25 square is a lot. If you had a few friends to help you I would say GO FOR IT. My brother is a roofer and he laughs at me every time I do a job. This guy is amazing. He can put down a roof straighter and faster alone than I can with a helper. You can do it yourself if you want to. Just know that roofing is a very fiscally thing to do and if it is not a simple run knowledge is important. Anybody can put roofing down on a simple roof. However If you have questions make sure you know what to do before you start.


----------



## sedwick

I replaced my roof last year, i put down 24 square. Tear off and everything, plus install flat between house and carport makeing and extra room about 200square feet. I had a roofer help putting up the flat and roofing it but then he quit on me, kinda pissed me off. Had to do the rest by myself, had one very inexperinced helper maybe 20% of the time, and a lift for the shingles. It took about a month working on it on sundays and a little in the evening durring the week. Felt paper was exposed for about a week on one side and about two weeks on the other, got wet from the morning due, and i think it rained on it once on twice. It would wrinkle up in the morning and when it dried durring the day it would flatten out, it was flat and no holes when i put my shingles down, it looks perfect to me. I was surprised because i am in no way a roofer or builder. I still like finish mudding my dry wall and putting tile down, been messing with this new room for a year now. I'll agree that it takes all of your personal time, stress and hard labor, but it will be worth it when its done.


----------



## cibula11

Roofing may be one of the most physically taxing construction jobs that exist. If you have never done a roof before, I would say don't attempt unless someone helping you has had some experience. I'm sure you can make it look fine, but there are a lot of details that a novice would not know. By brother and I spent a day and a half doing about 10 sq. That included tearing off and putting back on. 

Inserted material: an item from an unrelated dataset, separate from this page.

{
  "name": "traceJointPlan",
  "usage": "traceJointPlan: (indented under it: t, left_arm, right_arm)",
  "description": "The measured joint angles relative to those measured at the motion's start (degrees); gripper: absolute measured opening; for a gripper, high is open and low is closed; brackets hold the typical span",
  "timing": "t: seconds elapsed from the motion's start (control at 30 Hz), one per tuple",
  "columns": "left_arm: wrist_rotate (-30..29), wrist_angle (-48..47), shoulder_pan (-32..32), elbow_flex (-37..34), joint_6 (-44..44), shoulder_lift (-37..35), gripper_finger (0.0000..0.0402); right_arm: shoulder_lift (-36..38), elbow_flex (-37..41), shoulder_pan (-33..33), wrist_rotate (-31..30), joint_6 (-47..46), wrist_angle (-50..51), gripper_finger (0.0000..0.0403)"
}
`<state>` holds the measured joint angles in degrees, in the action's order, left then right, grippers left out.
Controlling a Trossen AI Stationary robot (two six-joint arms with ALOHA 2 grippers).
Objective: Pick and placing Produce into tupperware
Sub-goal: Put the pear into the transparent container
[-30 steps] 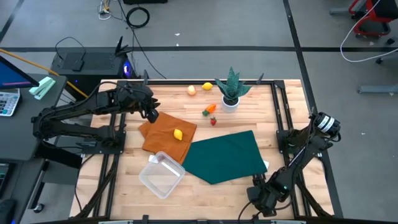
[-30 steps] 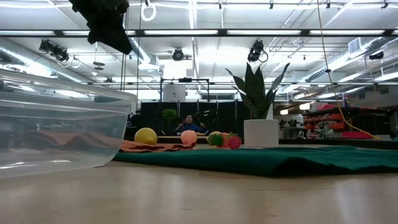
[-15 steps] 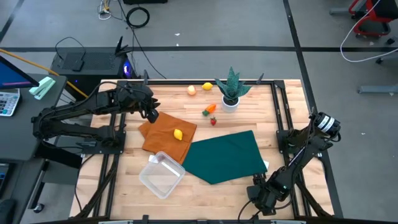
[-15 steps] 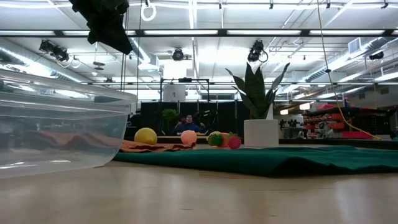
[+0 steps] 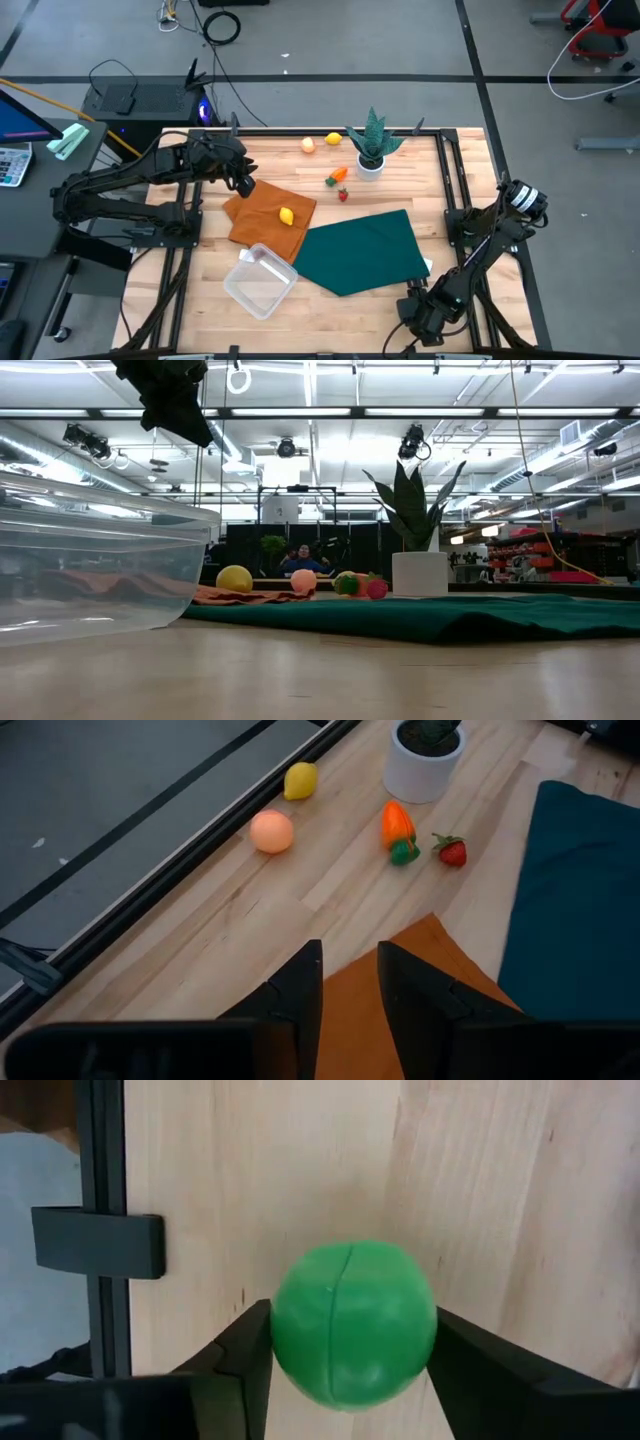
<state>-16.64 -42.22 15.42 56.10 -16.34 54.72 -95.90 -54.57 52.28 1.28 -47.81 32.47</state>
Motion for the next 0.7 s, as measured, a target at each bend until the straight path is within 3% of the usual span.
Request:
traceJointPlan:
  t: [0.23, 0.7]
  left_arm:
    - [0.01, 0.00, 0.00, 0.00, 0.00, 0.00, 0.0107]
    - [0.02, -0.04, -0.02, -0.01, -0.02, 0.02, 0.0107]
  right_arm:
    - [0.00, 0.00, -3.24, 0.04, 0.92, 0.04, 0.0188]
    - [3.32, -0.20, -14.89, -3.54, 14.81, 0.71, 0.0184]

Unless you can finish a job within a couple of days, don't attempt. Rain will penetrate the paper and you then have several hundred or thousand dollars in damage to your roof. It is not something that can be figured out on the way. 

On the other hand, IF you have 3 or 4 guys that aren't afraid of some aches and pains and good hard work, and you have someone with some experiencem, go for it. 

Other things to consider are:
Where will you dump the old shingles....renting a dumpster could run between $200-400 depending on how large you go.

You will most likely need pneumatic nailers and a compressor to do the job quickly. If you don't have one you will have to rent one. 

You have to think about the possibility of having damaged sheeting that needs replaced once the old roof is off.

You will need to install new drip edge and/or apron, paper, and vents.

Is all that worth saving maybe $1,000-$2,000 (minus all the equipt. you may need to rent) doing it on your own??


----------



## Ed the Roofer

Felt paper which gets wet, even from morning dew/condensation becomes wrinkly and deformed upon drying. It does not lie down flat again, unless you cut out all of the bubbled up pockets.

The deflections from the felt paper will eventually telegraph through the new shingles, especially a flatter 3-tab style more so than a heavier architectural style shingle, which will make the new roof look like you roofed over pockets of debris. 

If you do choose to do this, by enough 20" x 16" blue/brown/ or silver tarps from Menards or Home Depot or Lowes when they are on sale to cover up the felt paper every night and nail boards along the tarps perimeter edges so they dont blow off and put several bundles of shingle on the center portions to keep from bellowing up, but be very careful, as tarps are like a slip and slide when wet, even on a low walk on pitch roof.

Or, you can upgrade to the very costly synthetic felt paper to avoid the wrinkling from moisture.

Ed


----------



## Ron6519

I've read hopeful posts and enthusiastic posts, but this one is nuts. You won't know how nuts it is until about maybe the end of the first day. 
Tell all the little voices of yours to come and help for a day and see how many of those clowns open their mouths again.
If you want to get a feel for it, do your garage . Then reevaluate the process with some experience.
Ron


----------



## Ed the Roofer

No, it is not beyond a diligent and hard working mans capabilities.

The time frame factors and the potential weather hazards are more critical due to the length of time it will take.

By the way, if you decide to get some day labor neighborhood help on this project, especially for the tear-off portion, please do youself a MAJOR favor and contact your homeowners insurance agent and discuss liability insurance or an umbrella policy for the possibility of someone sustaining any type of an injury.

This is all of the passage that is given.